The study found that 50.8 percent of the surveyed men, and 9.3 percent of the surveyed women, have cheated on their legal spouses at least once. 
The study also found that the surveyed Korean men in their 50s had extramarital affairs with an average of 12.5 partners.

At the same time, 53.7 percent of the men in their 50s said they’ve cheated on their wives. Among surveyed women in their 50s, 9.6 percent said they’ve had affairs while married. They on average had relationships with 4.3 partners.

The study also revealed that men and women have different views on whether or not paying for sex is cheating.
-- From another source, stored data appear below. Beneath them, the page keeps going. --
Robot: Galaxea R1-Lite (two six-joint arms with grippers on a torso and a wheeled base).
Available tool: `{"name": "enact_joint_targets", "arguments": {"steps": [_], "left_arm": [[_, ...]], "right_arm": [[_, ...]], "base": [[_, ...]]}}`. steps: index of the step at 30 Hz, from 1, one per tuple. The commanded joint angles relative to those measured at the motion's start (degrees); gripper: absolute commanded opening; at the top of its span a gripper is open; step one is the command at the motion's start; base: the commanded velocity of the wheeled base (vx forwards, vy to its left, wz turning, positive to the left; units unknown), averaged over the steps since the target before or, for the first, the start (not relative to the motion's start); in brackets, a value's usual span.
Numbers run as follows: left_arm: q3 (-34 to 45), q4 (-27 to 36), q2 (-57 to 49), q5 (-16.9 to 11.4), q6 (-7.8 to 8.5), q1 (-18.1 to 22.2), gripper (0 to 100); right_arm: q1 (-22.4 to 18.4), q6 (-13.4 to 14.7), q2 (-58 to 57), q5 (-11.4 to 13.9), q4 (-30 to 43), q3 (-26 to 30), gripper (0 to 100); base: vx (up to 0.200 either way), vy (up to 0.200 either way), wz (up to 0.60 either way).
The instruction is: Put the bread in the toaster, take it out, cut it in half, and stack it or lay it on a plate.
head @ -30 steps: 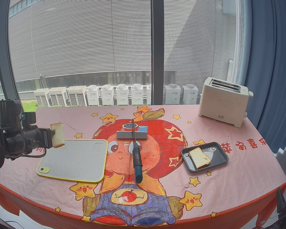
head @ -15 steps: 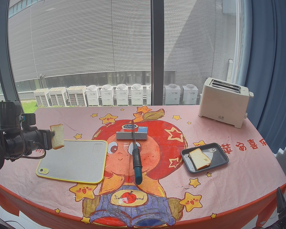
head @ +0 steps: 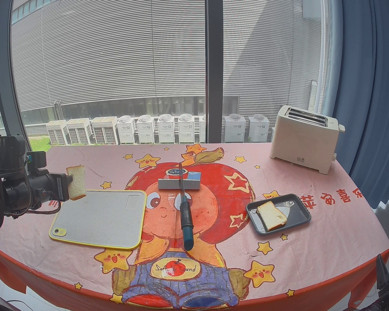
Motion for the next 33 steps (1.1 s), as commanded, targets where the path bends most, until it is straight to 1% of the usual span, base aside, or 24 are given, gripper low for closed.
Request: {"name": "enact_joint_targets", "arguments": {"steps": [1,5,20,29,33], "left_arm": [[0.1,0.0,-0.1,0.1,0.12,0.0,0],[0.2,0.0,-0.2,0.1,0.47,0.0,0],[0.3,0.0,-0.2,0.1,0.39,0.0,0],[0.3,-0.1,-0.1,-0.1,0.3,-0.2,0],[0.8,0.0,-0.7,-2.7,0.39,-3.0,0]], "right_arm": [[0.0,0.0,-0.9,0.0,0.0,1.0,100],[0.0,0.0,-0.9,0.0,0.0,1.0,100],[0.0,0.0,-0.9,0.0,0.0,1.0,100],[0.0,0.0,-0.9,0.0,0.0,1.0,100],[0.0,0.0,-0.9,0.0,0.0,1.0,100]], "base": [[0.0,-0.2,0.0],[0.0,-0.2,0.0],[0.0,-0.2,0.0],[0.0,0.0,0.0],[0.0,0.0,0.0]]}}
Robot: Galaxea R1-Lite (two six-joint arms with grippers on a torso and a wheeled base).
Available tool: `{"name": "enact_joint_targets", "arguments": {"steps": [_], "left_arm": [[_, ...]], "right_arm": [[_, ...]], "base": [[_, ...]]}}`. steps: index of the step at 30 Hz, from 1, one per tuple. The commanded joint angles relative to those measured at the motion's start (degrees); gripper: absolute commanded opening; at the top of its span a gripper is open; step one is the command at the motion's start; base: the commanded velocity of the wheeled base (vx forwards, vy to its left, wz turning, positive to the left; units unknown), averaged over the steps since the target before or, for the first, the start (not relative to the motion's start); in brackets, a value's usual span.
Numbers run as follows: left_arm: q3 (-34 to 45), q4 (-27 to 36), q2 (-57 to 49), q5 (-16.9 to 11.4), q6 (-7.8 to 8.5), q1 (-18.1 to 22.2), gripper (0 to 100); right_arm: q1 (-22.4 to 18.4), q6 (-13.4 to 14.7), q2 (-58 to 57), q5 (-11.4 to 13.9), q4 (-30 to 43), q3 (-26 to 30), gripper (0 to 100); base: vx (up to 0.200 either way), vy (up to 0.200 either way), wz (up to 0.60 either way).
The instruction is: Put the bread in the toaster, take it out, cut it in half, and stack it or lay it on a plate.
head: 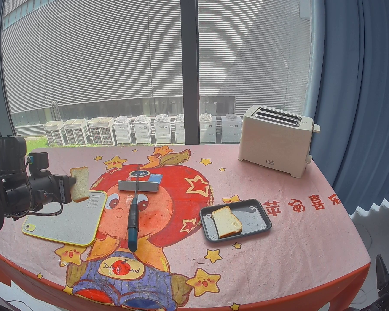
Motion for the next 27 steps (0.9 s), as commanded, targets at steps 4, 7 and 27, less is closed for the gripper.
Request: {"name": "enact_joint_targets", "arguments": {"steps": [4,7,27], "left_arm": [[0.4,0.6,-1.7,-2.4,-0.26,-2.4,0],[0.5,0.7,-1.6,-2.8,-0.34,-2.8,0],[2.6,0.5,-1.3,-2.1,-3.16,-13.2,0]], "right_arm": [[0.0,0.0,-0.9,0.0,0.0,1.0,100],[0.0,0.0,-0.9,0.0,0.0,1.0,100],[0.0,0.0,-0.9,0.0,0.0,1.0,100]], "base": [[0.0,0.0,0.0],[0.0,0.0,0.0],[0.0,0.0,0.0]]}}
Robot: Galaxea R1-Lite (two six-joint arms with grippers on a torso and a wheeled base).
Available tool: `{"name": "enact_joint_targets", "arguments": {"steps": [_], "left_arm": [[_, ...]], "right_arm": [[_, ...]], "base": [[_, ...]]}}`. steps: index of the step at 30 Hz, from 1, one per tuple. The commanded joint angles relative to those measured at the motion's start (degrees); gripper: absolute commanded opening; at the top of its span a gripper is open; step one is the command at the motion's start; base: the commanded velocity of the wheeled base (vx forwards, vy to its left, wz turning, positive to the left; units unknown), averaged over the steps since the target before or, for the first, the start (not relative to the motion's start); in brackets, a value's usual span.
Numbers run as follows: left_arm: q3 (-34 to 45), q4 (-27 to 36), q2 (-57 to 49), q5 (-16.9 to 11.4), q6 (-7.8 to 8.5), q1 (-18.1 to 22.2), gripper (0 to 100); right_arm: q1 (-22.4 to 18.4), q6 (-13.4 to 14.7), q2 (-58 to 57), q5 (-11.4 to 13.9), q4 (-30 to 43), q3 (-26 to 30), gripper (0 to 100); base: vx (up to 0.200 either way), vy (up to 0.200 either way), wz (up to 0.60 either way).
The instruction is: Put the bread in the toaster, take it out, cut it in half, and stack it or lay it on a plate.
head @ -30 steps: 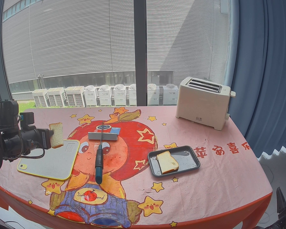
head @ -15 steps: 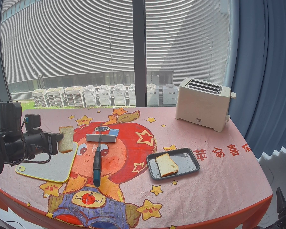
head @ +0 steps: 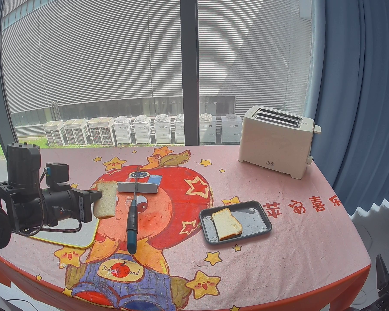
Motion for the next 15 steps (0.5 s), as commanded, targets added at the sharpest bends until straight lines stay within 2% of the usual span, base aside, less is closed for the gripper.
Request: {"name": "enact_joint_targets", "arguments": {"steps": [1,3,6,11,15], "left_arm": [[0.0,0.1,-0.1,0.2,-1.86,-3.4,0],[0.0,0.3,-0.5,0.5,-2.92,-5.1,0],[0.0,0.4,-0.6,1.4,-3.27,-6.7,0],[-0.1,0.3,-0.1,6.8,-3.53,-10.2,0],[-0.7,0.4,0.2,8.9,-5.46,-13.0,0]], "right_arm": [[0.0,0.0,-0.9,0.0,0.0,1.0,100],[0.0,0.0,-0.9,0.0,0.0,1.0,100],[0.0,0.0,-0.9,0.0,0.0,1.0,100],[0.0,0.0,-0.9,0.0,0.0,1.0,100],[0.0,0.0,-0.9,0.0,0.0,1.0,100]], "base": [[0.0,0.0,0.0],[0.0,0.0,0.0],[0.0,0.0,0.0],[0.0,0.0,0.0],[0.0,0.0,0.0]]}}
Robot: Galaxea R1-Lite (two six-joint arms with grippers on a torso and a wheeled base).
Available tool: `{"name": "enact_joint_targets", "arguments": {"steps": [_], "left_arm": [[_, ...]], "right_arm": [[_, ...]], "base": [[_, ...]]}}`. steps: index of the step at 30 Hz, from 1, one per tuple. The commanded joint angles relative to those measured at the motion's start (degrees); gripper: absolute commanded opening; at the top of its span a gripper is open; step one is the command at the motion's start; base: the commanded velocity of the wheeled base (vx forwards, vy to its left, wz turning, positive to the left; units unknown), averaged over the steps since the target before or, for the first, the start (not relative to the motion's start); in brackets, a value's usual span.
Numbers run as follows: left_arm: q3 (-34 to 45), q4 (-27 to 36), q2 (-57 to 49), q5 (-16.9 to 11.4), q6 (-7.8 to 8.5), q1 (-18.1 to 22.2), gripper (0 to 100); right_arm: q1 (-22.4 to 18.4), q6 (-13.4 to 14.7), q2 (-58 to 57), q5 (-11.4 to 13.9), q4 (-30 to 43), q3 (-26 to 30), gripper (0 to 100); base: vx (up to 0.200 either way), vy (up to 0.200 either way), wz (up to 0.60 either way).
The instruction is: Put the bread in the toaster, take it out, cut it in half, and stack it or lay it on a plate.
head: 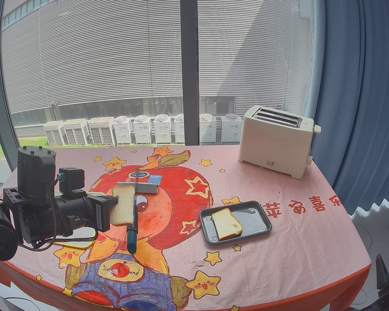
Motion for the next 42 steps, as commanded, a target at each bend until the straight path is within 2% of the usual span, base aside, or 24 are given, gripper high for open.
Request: {"name": "enact_joint_targets", "arguments": {"steps": [1,6,7,12,13,16,22,25,34,42], "left_arm": [[-0.5,0.0,0.5,1.5,-1.58,-3.1,0],[-1.2,-0.1,1.7,3.7,-2.11,-4.6,0],[-1.6,-0.1,2.2,5.1,-2.28,-5.4,0],[-2.0,-0.1,2.6,6.3,-2.63,-5.7,0],[-2.2,0.0,2.6,6.4,-3.78,-5.7,0],[-2.8,0.1,2.6,7.1,-4.65,-5.7,0],[-3.6,1.7,2.6,7.3,-4.74,-5.6,0],[-4.1,2.3,2.5,9.1,-4.65,-5.6,0],[-7.6,3.1,2.7,9.3,-4.3,-5.3,0],[-21.3,13.6,6.7,9.3,-4.22,-5.6,0]], "right_arm": [[0.0,0.0,-0.9,0.0,0.0,1.0,100],[0.0,0.0,-0.9,0.0,0.0,1.0,100],[0.0,0.0,-0.9,0.0,0.0,1.0,100],[0.0,0.0,-0.9,0.0,0.0,1.0,100],[0.0,0.0,-0.9,0.0,0.0,1.0,100],[0.0,0.0,-0.9,0.0,0.0,1.0,100],[0.0,0.0,-0.9,0.0,0.0,1.0,100],[0.0,0.0,-0.9,0.0,0.0,1.0,100],[0.0,0.0,-0.9,0.0,0.0,1.0,100],[0.0,0.1,-0.9,0.0,0.0,1.0,100]], "base": [[0.0,0.0,0.0],[0.0,0.0,0.0],[0.0,0.0,0.0],[0.0,0.0,0.0],[0.0,0.0,0.0],[0.0,0.0,0.0],[0.0,0.0,0.0],[0.0,0.0,0.0],[0.0,0.0,0.0],[0.0,0.0,0.0]]}}
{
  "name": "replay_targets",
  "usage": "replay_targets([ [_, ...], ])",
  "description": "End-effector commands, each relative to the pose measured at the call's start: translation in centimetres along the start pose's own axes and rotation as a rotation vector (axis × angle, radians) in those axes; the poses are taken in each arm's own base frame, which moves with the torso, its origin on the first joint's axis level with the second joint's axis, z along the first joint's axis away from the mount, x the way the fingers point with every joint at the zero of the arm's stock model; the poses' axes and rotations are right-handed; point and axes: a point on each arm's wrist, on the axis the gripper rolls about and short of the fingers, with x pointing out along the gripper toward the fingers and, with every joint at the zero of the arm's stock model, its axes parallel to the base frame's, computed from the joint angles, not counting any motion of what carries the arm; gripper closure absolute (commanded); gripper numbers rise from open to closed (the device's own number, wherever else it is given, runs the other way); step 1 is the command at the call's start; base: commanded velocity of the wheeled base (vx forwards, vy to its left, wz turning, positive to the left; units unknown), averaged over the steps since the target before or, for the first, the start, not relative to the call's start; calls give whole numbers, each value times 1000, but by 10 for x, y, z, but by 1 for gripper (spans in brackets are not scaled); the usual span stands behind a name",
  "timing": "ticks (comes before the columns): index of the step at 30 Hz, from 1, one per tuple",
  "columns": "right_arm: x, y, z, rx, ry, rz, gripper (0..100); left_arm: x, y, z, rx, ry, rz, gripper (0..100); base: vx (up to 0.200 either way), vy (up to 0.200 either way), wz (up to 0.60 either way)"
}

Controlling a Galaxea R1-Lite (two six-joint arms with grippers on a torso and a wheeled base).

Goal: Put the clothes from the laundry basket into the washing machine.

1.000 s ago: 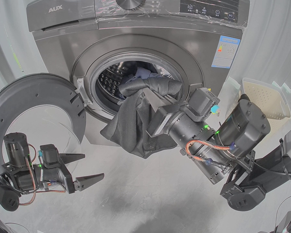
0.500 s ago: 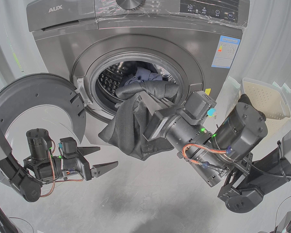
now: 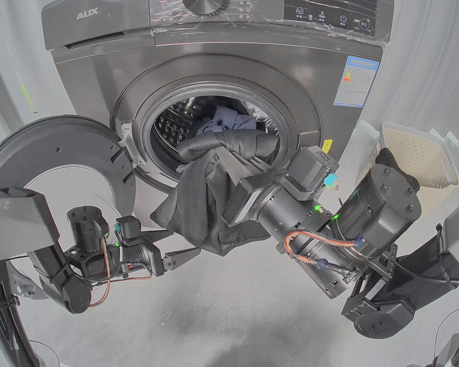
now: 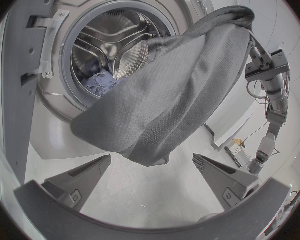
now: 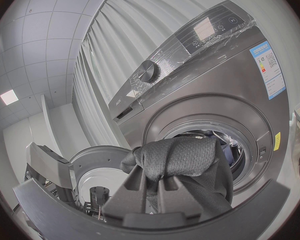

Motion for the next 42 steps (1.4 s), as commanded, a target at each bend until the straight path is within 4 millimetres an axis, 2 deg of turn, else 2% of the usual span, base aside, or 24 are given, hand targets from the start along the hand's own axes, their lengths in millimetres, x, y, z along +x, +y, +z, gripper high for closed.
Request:
replay_targets([
  [1,0,1,0,1,-1,2,100,11,8,-7,-5,6,-2,0,0,0,0],
  [14,-2,3,-1,3,4,9,100,41,13,-13,-10,-78,-33,0,0,0,0],
  [22,-2,3,-2,3,5,9,100,50,3,-17,-8,-64,-69,0,0,0,0],
  [29,-2,3,-2,3,10,8,100,51,2,-10,11,-91,-54,0,0,0,0],
  [30,-2,2,-2,2,9,6,100,51,2,-10,11,-93,-48,100,0,0,0],
  [38,-2,2,-3,3,14,6,100,49,2,-10,14,-94,-40,100,0,0,0],
  [42,-2,-1,-4,0,13,-2,100,34,-11,1,22,-107,-48,100,0,0,0],
])
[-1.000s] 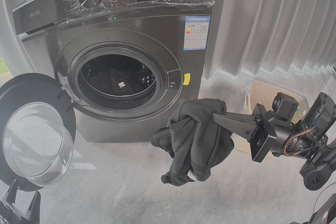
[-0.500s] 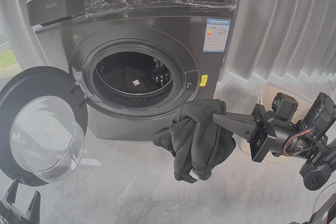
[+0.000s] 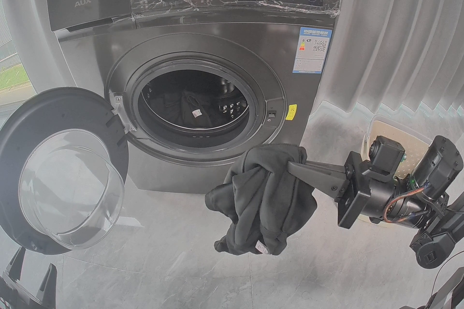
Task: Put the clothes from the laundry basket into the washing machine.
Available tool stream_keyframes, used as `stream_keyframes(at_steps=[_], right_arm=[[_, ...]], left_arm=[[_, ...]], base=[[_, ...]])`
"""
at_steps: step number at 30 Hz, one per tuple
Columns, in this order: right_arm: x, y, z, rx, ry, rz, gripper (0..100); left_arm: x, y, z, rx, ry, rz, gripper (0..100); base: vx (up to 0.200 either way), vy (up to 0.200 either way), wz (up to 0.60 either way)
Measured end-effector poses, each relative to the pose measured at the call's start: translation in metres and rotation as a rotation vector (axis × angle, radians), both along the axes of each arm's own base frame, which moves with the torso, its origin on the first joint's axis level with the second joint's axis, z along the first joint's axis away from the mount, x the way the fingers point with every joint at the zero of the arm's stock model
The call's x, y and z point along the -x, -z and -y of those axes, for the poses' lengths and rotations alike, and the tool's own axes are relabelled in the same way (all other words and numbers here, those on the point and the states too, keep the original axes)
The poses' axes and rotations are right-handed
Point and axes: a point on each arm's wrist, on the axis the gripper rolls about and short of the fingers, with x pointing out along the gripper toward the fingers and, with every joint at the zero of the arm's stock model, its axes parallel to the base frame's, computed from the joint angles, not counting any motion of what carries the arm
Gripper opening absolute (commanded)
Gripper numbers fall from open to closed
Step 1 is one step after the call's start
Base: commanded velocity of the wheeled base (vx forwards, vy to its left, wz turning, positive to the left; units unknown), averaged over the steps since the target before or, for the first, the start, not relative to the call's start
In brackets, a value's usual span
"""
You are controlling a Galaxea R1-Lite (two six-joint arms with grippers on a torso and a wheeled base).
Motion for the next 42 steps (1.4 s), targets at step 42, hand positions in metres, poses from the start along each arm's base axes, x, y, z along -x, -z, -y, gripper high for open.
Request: stream_keyframes(at_steps=[42], right_arm=[[-0.017, -0.017, -0.053, -0.150, 0.004, -0.057, 0]], left_arm=[[-0.121, -0.086, 0.032, -0.056, 0.698, -0.251, 100]], base=[[0.000, 0.000, 0.00]])
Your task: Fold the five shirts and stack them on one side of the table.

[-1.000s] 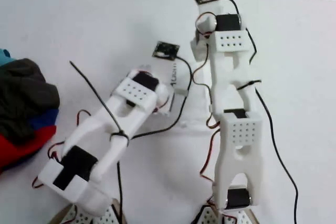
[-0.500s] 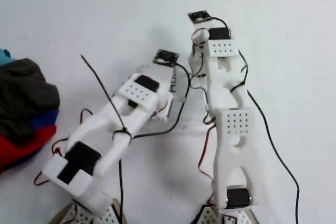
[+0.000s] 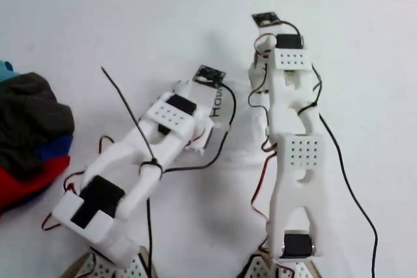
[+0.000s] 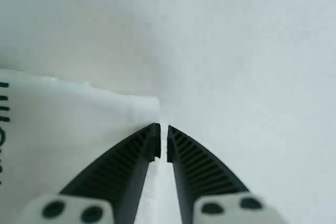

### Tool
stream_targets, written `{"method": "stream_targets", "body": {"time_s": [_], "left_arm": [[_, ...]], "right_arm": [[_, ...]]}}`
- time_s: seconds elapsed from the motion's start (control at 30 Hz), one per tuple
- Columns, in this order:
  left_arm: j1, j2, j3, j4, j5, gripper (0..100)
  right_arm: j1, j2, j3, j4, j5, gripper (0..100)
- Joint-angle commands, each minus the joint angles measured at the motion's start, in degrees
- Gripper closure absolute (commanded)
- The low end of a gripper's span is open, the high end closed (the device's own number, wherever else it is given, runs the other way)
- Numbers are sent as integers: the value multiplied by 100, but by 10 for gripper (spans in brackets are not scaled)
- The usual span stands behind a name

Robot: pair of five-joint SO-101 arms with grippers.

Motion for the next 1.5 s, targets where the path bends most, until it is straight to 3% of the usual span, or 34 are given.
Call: {"method": "stream_targets", "body": {"time_s": [0.0, 0.13, 0.37, 0.47, 0.57, 0.83, 0.93, 1.27, 1.47], "left_arm": [[-35, -79, -532, 237, -26, 975], [-18, -79, -1341, 976, -35, 975], [-62, -79, -2888, 2180, -44, 975], [-88, -79, -3108, 2347, -202, 975], [-492, -79, -3116, 2303, -484, 975], [-2813, -53, -3081, 1960, -492, 975], [-3385, -53, -3081, 1864, -519, 975], [-3886, -70, -2765, 1714, -527, 975], [-4026, -70, -2299, 1327, -527, 975]], "right_arm": [[13, -936, -264, 171, -9, 967], [22, -1376, -255, 365, -35, 955], [4, -1543, -246, 752, -9, 764], [4, -1543, -202, 760, -9, 733], [-119, -1490, -167, 1033, -62, 733], [-752, -2062, 1389, 1033, -44, 730], [-813, -2325, 1864, 866, -62, 708], [-804, -1886, 2567, -189, -62, 669], [-945, -963, 2558, -268, -62, 669]]}}
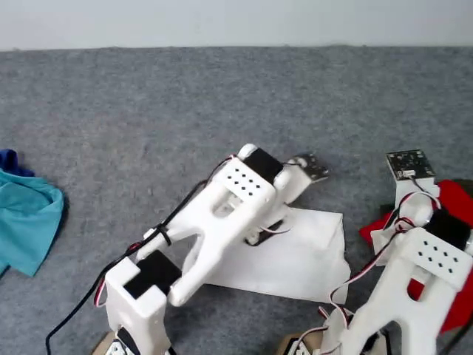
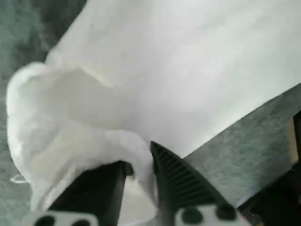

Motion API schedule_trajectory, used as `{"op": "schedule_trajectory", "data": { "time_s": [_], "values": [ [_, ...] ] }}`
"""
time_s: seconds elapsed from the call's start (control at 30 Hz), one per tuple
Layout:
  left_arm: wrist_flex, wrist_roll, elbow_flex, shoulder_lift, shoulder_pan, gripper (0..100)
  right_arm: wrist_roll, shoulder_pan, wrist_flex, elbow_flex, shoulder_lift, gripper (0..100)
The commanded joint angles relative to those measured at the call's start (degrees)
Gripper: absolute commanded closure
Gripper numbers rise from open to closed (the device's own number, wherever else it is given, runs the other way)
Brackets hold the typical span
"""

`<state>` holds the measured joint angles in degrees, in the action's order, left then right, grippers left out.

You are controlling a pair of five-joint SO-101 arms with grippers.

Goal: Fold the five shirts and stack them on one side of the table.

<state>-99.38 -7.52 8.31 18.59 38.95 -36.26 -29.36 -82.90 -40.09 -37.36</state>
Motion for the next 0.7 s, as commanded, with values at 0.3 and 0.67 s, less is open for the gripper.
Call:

While 40.5 percent of the surveyed men said they don’t consider buying sex as an act of infidelity, only 15.1 percent of the women thought the same.

Notably, 43.3 percent of the respondents that did not consider paying for sex as cheating had extramarital affairs at least once.

However, 20.9 percent of those who considered buying sex as cheating -- in the same way as having an affair -- still pursued extramarital relationships.

Income level, on top of gender, also had an impact on his or her likelihood of cheating.

Among those whose household income is 5 million won ($4,501) or more, 34.1 percent of them have cheated on their spouses, while 25.4 percent of those whose household income is 3.5 million won or less have engaged in extramarital relationships.

In terms of occupation, the highest proportion of those who have cheated, 40.6 percent, were running their own businesses. The second largest group, accounting for 39.3 percent, were office workers, followed by physical laborers who accounted for 33.8 percent.

South Korea’s Constitutional Court legalized adultery last year, abolishing a 60-year-old law that made extramarital affairs illegal and punishable with a prison term. Prostitution still remains illegal.

Since 2004, the year South Korea passed its antiprostitution law, both buying and selling sex is considered a criminal activity and punishable with a maximum of one year behind bars.